A computational study of rigid motion perception (artificial intelligence, computer vision)

The interpretation of visual motion is investigated. The task of motion perception is divided into two major subtasks: (i) estimation of two dimensional retinal motion, and (ii) computation of parameters of rigid motion from retinal motion. Retinal motion estimation is performed using a point matching algorithm based on local similarity of matches and a global clustering strategy. The clustering technique unifies the notion of matching and motion segmentation and provides an insight into the complexity of the matching and segmentation process. The constraints governing the computation of the rigid motion parameters from retinal motion are investigated. The emphasis is on determining the possible ambiguity of interpretation and how to remove them.
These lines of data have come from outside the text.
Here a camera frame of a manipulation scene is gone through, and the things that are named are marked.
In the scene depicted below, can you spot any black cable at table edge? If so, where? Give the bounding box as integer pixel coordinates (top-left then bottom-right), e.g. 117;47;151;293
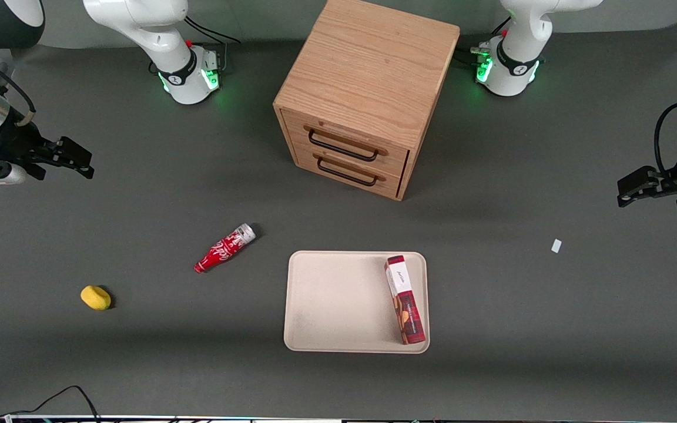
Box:
0;385;102;423

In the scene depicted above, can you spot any red white cookie box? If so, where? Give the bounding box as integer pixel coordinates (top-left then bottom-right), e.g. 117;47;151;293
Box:
384;255;427;345

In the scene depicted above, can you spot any yellow lemon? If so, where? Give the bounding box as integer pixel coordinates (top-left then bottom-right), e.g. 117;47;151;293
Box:
80;285;112;311

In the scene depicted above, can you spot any wooden drawer with long handle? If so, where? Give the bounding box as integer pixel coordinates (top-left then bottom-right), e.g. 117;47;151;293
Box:
280;109;411;177

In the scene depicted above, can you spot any black base cable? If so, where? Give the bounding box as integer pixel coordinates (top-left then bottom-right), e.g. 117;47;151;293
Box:
148;15;242;76
455;16;512;66

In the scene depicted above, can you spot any black right base cable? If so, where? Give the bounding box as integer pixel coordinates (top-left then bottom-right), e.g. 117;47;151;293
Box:
148;15;242;76

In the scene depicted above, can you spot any long black drawer handle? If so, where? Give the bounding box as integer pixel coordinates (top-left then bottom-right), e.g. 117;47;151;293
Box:
307;129;379;162

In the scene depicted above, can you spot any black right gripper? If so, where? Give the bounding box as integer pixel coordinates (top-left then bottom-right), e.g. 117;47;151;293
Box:
0;120;96;180

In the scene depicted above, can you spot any black left base cable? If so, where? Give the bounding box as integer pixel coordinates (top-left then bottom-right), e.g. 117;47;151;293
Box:
455;16;512;66

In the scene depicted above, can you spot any wooden drawer with short handle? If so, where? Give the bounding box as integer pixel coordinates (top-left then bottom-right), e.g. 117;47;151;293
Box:
293;144;405;198

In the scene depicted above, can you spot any beige plastic tray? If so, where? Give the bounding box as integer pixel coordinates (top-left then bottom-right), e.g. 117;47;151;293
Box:
283;250;431;354

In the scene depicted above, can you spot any red coke bottle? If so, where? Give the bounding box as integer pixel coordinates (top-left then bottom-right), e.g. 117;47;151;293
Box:
193;223;257;274

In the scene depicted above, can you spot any wooden drawer cabinet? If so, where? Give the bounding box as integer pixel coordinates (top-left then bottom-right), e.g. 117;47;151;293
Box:
273;0;461;202

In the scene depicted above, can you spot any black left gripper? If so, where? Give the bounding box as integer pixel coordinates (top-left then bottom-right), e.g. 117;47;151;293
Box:
618;141;677;213

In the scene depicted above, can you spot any short black drawer handle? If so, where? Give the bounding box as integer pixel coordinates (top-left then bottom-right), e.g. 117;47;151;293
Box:
316;156;379;187

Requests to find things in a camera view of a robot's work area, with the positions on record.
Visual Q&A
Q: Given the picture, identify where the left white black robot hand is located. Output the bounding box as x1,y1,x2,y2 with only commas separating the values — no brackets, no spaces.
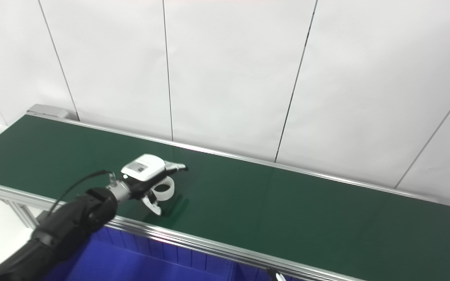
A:
121,153,189,216

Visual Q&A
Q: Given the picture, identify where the aluminium conveyor support leg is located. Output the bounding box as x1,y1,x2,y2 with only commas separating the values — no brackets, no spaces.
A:
0,196,41,229

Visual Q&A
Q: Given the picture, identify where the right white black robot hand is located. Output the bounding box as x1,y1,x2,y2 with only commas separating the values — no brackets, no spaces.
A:
266,267,287,281

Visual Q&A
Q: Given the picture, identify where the white toothed plastic ring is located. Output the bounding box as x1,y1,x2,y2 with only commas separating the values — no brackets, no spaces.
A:
150,176,175,202

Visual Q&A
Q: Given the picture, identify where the blue bin with white rings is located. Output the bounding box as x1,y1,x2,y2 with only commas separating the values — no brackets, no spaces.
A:
41,226,234,281

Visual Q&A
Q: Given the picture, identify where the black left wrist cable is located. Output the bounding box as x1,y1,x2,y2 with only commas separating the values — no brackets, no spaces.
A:
46,169,116,217

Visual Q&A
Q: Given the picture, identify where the green conveyor belt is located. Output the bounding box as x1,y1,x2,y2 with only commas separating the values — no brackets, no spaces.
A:
0,104,450,281

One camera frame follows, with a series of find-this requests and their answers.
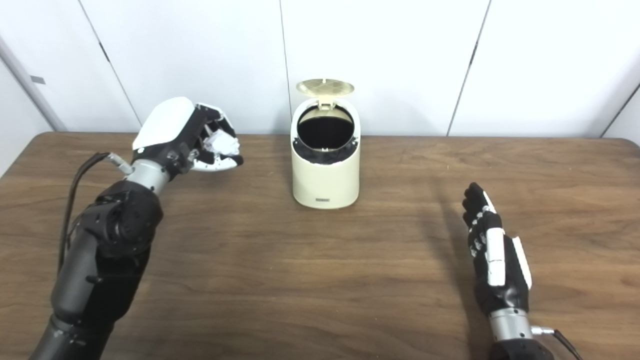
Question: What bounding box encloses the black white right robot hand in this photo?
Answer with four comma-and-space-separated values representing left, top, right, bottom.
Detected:
461, 182, 533, 317

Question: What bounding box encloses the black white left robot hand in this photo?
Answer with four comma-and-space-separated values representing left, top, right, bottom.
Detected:
131, 96, 245, 176

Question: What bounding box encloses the white paper ball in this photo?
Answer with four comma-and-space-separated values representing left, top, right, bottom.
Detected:
202, 129, 240, 156

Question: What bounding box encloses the round cream bin lid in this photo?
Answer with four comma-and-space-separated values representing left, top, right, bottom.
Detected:
296, 78, 355, 110

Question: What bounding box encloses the cream-colored bin body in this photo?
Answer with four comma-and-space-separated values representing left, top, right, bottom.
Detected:
290, 97, 361, 210

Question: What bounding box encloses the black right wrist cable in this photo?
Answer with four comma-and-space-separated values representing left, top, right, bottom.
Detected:
531, 326, 583, 360

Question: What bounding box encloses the grey wall corner post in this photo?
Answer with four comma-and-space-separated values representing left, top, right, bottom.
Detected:
0, 37, 68, 132

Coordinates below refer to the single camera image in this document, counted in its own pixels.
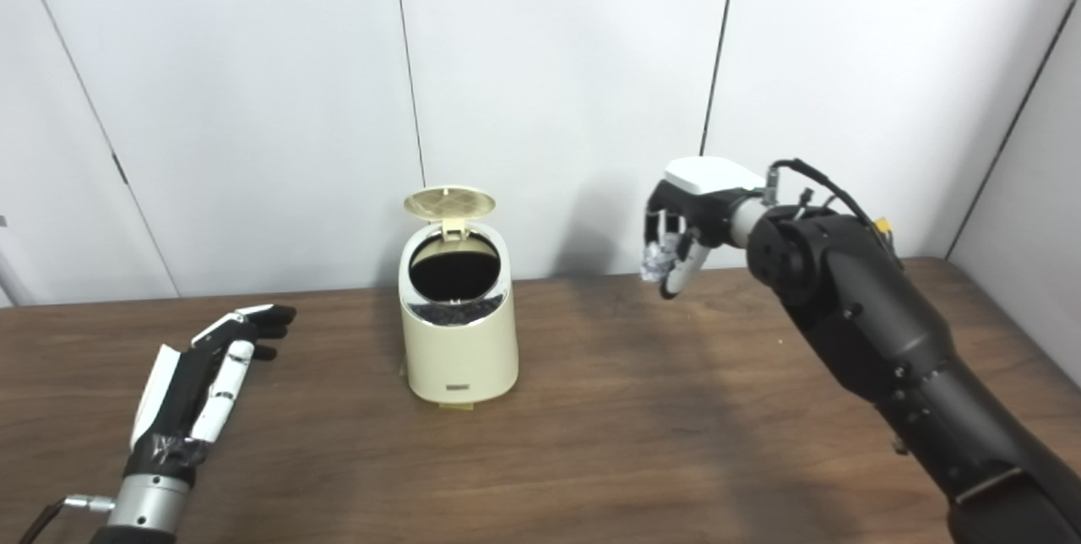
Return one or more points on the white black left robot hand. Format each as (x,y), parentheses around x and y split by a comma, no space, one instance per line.
(181,392)

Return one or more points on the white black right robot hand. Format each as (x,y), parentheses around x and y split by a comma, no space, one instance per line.
(709,198)

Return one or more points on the white paper ball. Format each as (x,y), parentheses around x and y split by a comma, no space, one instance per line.
(659,261)

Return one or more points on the round cream bin lid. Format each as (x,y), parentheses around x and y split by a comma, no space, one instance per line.
(449,203)

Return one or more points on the cream-colored bin body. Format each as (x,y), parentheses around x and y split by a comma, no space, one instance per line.
(460,358)

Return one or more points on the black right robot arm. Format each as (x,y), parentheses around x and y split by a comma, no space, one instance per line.
(878,333)

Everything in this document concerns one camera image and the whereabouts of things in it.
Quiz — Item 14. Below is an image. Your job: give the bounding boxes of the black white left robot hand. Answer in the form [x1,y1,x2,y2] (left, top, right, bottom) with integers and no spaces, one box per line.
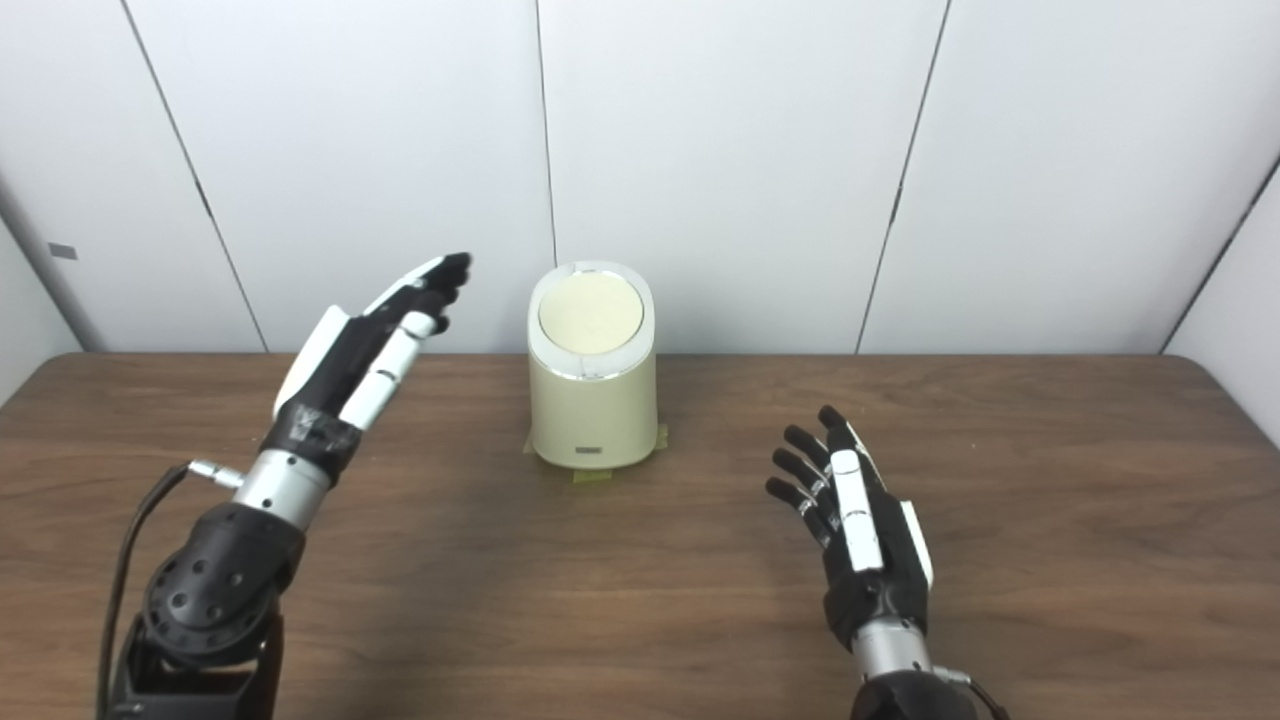
[262,252,473,488]

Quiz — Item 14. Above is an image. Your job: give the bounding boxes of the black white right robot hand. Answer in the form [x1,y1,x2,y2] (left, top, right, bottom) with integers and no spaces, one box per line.
[765,404,936,651]

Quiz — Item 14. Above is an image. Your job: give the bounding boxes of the cream-colored bin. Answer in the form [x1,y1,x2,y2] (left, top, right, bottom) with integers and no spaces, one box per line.
[527,260,658,470]

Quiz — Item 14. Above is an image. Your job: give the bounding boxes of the round cream bin lid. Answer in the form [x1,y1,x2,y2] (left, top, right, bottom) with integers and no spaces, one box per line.
[538,272,645,355]

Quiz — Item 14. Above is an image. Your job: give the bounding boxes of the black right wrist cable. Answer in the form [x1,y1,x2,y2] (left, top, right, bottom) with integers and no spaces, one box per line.
[935,665,1011,720]

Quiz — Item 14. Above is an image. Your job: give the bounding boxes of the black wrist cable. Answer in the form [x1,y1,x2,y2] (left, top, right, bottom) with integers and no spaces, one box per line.
[95,458,246,716]
[935,665,1011,720]

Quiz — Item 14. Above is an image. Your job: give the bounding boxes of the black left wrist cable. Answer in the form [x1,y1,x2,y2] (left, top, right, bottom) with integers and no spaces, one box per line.
[95,458,246,716]

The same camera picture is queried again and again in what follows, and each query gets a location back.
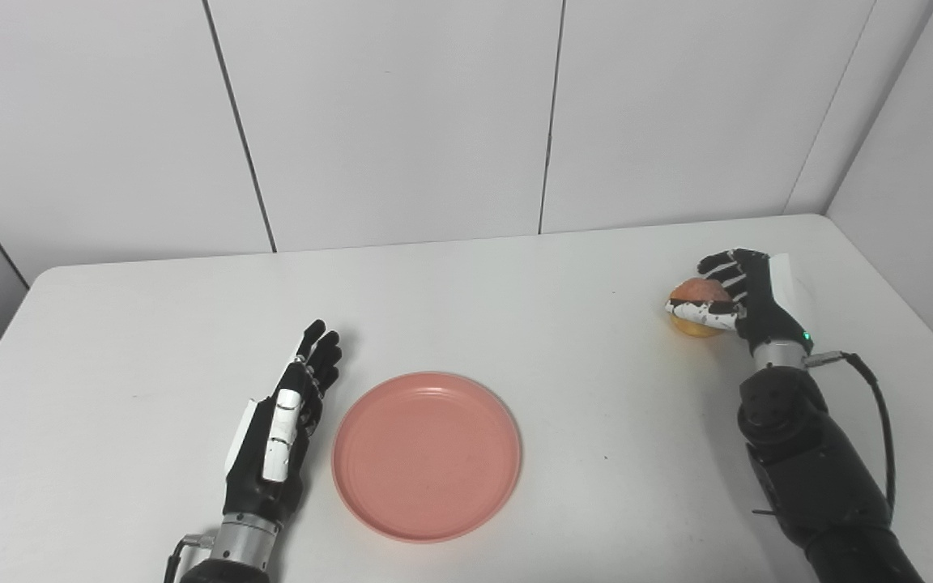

This theoretical analysis forms the basis of a set of algorithms for computing structure and three dimensional motion parameters from retinal displacements. The algorithms are experimentally evaluated. The main difficulties facing the computation are seen to be nonlinearity and a high dimensional search space of solutions. To alleviate these difficulties an active tracking method is proposed. This is a closed loop system for evaluating the motion parameters. It is shown that under such a regime it is possible to obtain closed form solutions for the motion parameters. This leads to a robust cooperative algorithm for motion perception requiring minimal amount of retinal motion matching. The central theme for this research has been the evaluation of a hierarchical model for visual motion perception. To this end, the investigations revolved around three primary issues: (a) retinal motion computation from intensity images; (b) the conditions under which three dimensional motion may be computed from retinal motion, and the efficacy of algorithms that perform such computation; c) the active vision or closed loop approach to visual motion interpretation and what it buys us. This thesis records fundamental contributions pertaining to the above questions.